Work required:
Once you find the line containing "Horizontal field of" in the data below, copy it and each following line exactly, up to and including the line containing "bit at (36, 49): (35, 94, 65)", and nothing else.

Given information Start Marker

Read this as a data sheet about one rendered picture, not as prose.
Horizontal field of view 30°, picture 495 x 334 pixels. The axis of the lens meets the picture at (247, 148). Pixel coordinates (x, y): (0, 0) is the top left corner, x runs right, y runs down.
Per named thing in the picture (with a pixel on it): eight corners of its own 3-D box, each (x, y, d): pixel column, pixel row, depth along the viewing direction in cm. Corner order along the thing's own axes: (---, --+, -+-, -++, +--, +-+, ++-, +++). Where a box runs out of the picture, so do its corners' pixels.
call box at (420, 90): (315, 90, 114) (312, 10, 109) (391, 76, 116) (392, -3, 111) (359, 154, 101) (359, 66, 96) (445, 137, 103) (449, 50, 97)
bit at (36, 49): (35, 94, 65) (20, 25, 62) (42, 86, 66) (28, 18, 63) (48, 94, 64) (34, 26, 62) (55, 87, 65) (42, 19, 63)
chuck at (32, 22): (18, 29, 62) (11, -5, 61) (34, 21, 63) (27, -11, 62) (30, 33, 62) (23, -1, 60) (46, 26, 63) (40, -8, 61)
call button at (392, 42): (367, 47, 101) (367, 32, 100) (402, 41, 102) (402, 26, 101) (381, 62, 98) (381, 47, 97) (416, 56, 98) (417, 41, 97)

Given information End Marker

Exercise result:
Horizontal field of view 30°, picture 495 x 334 pixels. The axis of the lens meets the picture at (247, 148). Pixel coordinates (x, y): (0, 0) is the top left corner, x runs right, y runs down.
Per named thing in the picture (with a pixel on it): eight corners of its own 3-D box, each (x, y, d): pixel column, pixel row, depth along the viewing direction in cm. Corner order along the thing's own axes: (---, --+, -+-, -++, +--, +-+, ++-, +++). Where a box runs out of the picture, so do its corners' pixels.
call box at (420, 90): (315, 90, 114) (312, 10, 109) (391, 76, 116) (392, -3, 111) (359, 154, 101) (359, 66, 96) (445, 137, 103) (449, 50, 97)
bit at (36, 49): (35, 94, 65) (20, 25, 62) (42, 86, 66) (28, 18, 63) (48, 94, 64) (34, 26, 62) (55, 87, 65) (42, 19, 63)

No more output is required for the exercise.